Write the listing out again word for word, excluding any pictures.
=== Section Start ===
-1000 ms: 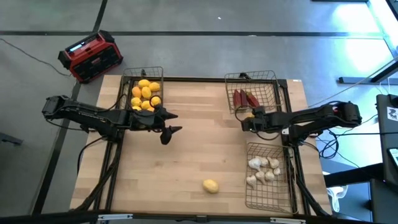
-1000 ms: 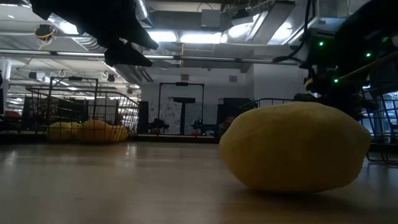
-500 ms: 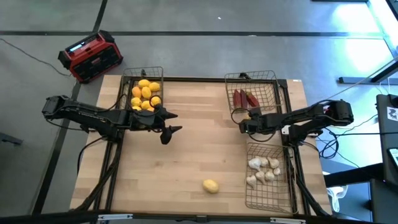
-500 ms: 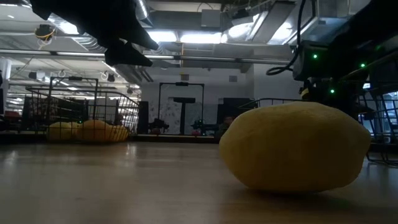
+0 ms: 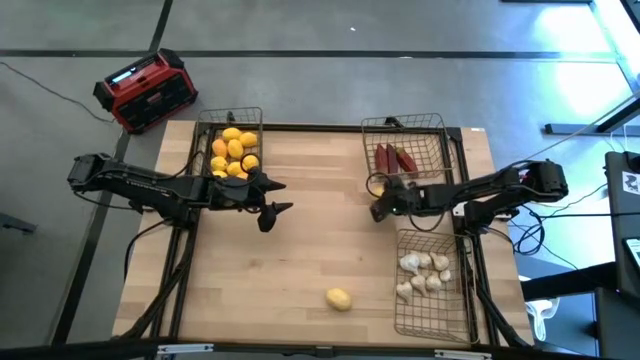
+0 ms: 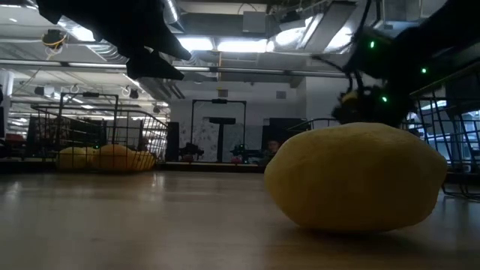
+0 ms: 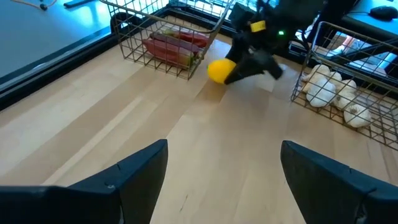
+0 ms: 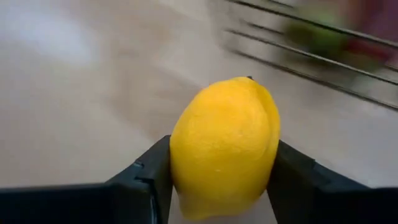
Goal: Sort produce into baskets
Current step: Put the yellow lemon into the top left wire basket
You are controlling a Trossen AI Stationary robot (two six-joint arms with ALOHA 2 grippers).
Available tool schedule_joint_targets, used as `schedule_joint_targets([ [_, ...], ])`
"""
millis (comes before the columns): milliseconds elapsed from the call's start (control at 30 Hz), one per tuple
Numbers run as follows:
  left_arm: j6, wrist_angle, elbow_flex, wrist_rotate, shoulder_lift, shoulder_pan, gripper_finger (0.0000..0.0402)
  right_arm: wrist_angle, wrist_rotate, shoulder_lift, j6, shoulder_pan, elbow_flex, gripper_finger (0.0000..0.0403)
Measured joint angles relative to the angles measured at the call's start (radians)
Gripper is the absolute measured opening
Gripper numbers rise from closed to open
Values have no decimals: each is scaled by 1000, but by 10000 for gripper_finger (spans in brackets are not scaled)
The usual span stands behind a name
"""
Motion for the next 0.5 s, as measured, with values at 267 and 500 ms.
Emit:
schedule_joint_targets([
  [267,-16,0,0,17,0,0,306,202,-45,0,-180,121,49,189],
  [500,-54,5,0,47,0,0,306,339,10,0,-406,220,102,196],
])
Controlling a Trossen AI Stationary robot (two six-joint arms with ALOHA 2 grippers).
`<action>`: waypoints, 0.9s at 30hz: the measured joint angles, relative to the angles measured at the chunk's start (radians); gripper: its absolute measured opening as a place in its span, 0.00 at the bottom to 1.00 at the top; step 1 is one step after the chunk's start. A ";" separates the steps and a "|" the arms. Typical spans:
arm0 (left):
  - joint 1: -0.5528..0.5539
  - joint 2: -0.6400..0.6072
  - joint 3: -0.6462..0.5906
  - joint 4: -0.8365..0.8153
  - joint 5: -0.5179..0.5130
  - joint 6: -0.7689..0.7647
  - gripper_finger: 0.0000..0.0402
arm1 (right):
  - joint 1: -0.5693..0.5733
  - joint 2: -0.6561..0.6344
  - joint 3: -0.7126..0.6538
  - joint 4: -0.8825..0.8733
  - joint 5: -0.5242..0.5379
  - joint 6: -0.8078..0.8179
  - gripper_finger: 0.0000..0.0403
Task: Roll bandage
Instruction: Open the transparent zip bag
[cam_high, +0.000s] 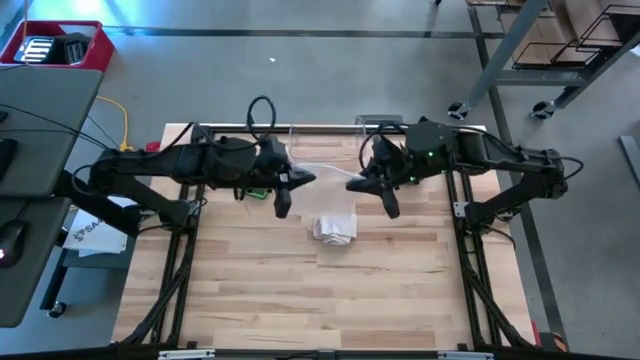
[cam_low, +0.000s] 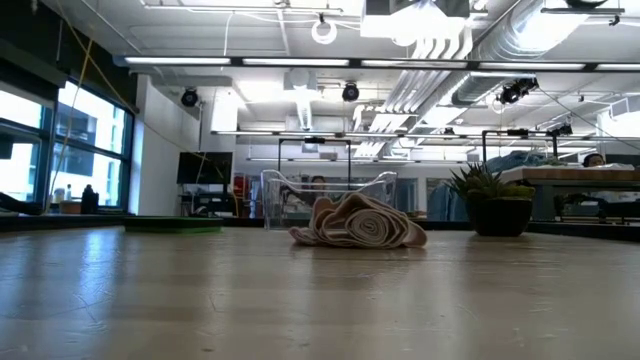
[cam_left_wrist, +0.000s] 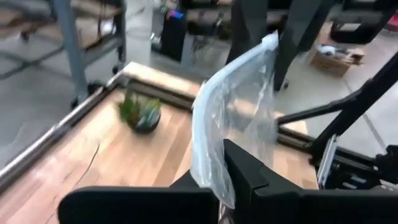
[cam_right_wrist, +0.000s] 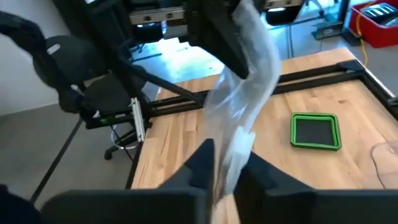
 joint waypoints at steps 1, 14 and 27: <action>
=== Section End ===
* _RESPONSE BOX_:
-1000 ms: 
-1000 ms: 
-500 ms: 
-500 ms: 
+0 ms: 
+0 ms: 
+0 ms: 
+0 ms: 
Goal: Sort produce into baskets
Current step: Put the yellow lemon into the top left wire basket
You are controlling a Trossen AI Stationary robot (two six-joint arms with ALOHA 2 grippers).
Available tool schedule_joint_targets, used as `schedule_joint_targets([ [_, ...], ])`
"""
millis (comes before the columns): milliseconds elapsed from the call's start (control at 30 Hz), one per tuple
Numbers run as follows:
  left_arm: j6, wrist_angle, elbow_flex, wrist_rotate, shoulder_lift, shoulder_pan, gripper_finger (0.0000..0.0402)
  right_arm: wrist_angle, wrist_rotate, shoulder_lift, j6, shoulder_pan, elbow_flex, gripper_finger (0.0000..0.0403)
Measured joint angles relative to the angles measured at the call's start (radians)
Gripper is the absolute measured opening
Gripper numbers rise from closed to open
Values have no decimals: each is scaled by 1000, but by 10000 for gripper_finger (spans in brackets are not scaled)
The usual span stands behind a name
"""
Motion for the next 0.5 s, as measured, with values at 267 and 500 ms.
Emit:
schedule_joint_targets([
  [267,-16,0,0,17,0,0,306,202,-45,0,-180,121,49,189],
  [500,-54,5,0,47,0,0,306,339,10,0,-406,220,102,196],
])
Controlling a Trossen AI Stationary robot (two six-joint arms with ALOHA 2 grippers).
`<action>`: waypoints, 0.9s at 30hz: the measured joint angles, relative to the angles measured at the chunk's start (radians); gripper: its absolute measured opening as a place in its span, 0.00 at the bottom to 1.00 at the top; step 1 is one step after the chunk's start. A ";" separates the steps and a "|" the arms. Typical spans:
arm0 (left):
  - joint 1: -0.5528..0.5539
  - joint 2: -0.6400..0.6072
  - joint 3: -0.6462..0.5906
  - joint 4: -0.8365..0.8153
  - joint 5: -0.5179..0.5130
  - joint 6: -0.7689..0.7647
  - gripper_finger: 0.0000..0.0402
arm1 (right):
  - joint 1: -0.5693..0.5733
  - joint 2: -0.6561..0.6344
  - joint 3: -0.7126..0.6538
  - joint 4: -0.8825..0.8733
  - joint 5: -0.5242..0.5379
  - joint 6: -0.8078..0.8179
  - gripper_finger: 0.0000..0.0403
Task: Roll bandage
Instruction: Open the transparent zip bag
[cam_high, +0.000s] 
[cam_low, +0.000s] 
[cam_left_wrist, +0.000s] 
[cam_right_wrist, +0.000s] 
 joint waypoints at steps 1, 14 and 27: <action>

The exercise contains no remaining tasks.